## What you will do
Exactly copy the final stretch of the listing below: the line with "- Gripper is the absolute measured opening" and every line after it.

## Data extract
^^^^^^^^^^^^^^^^

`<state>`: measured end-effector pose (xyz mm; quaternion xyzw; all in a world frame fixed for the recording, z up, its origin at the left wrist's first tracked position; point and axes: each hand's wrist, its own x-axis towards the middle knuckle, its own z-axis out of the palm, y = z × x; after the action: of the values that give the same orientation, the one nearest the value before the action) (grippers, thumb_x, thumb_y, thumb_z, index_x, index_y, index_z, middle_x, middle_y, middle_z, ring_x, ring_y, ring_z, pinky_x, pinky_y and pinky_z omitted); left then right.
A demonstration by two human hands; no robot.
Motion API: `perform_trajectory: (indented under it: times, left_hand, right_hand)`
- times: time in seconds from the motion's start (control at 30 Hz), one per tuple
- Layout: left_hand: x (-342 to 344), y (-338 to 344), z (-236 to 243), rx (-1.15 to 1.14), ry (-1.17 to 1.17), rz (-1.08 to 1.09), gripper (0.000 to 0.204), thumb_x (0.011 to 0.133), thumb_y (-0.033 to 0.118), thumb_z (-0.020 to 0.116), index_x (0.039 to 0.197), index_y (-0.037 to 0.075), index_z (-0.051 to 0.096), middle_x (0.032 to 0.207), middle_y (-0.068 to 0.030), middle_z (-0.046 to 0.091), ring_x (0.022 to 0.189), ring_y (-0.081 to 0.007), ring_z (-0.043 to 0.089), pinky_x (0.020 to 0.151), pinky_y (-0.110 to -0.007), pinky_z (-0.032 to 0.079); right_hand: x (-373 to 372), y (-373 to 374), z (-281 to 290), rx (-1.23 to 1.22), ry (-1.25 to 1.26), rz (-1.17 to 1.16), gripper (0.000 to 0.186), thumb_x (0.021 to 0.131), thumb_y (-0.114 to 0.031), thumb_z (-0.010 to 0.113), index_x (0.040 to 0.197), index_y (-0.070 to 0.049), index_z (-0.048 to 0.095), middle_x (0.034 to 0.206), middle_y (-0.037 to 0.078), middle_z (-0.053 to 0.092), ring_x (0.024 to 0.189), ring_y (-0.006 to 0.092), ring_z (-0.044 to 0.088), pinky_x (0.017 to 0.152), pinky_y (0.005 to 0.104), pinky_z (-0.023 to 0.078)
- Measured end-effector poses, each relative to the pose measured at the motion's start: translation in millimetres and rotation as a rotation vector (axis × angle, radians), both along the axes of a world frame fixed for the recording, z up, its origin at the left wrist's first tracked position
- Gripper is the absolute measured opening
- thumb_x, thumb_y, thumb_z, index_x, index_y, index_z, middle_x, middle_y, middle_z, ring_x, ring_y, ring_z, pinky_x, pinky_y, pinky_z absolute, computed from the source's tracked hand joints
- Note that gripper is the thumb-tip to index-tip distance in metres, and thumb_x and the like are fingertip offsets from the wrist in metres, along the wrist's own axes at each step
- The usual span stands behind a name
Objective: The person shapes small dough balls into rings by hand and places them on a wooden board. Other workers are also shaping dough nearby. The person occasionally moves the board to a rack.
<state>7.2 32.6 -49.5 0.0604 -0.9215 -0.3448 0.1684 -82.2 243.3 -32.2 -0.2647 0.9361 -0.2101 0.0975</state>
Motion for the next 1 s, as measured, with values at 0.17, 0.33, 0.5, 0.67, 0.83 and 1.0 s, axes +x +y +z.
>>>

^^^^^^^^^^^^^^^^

## Task output
- Gripper is the absolute measured opening
- thumb_x, thumb_y, thumb_z, index_x, index_y, index_z, middle_x, middle_y, middle_z, ring_x, ring_y, ring_z, pinky_x, pinky_y, pinky_z absolute, computed from the source's tracked hand joints
- Note that gripper is the thumb-tip to index-tip distance in metres, and thumb_x and the like are fingertip offsets from the wrist in metres, along the wrist's own axes at each step
- The usual span stands behind a name
Objective: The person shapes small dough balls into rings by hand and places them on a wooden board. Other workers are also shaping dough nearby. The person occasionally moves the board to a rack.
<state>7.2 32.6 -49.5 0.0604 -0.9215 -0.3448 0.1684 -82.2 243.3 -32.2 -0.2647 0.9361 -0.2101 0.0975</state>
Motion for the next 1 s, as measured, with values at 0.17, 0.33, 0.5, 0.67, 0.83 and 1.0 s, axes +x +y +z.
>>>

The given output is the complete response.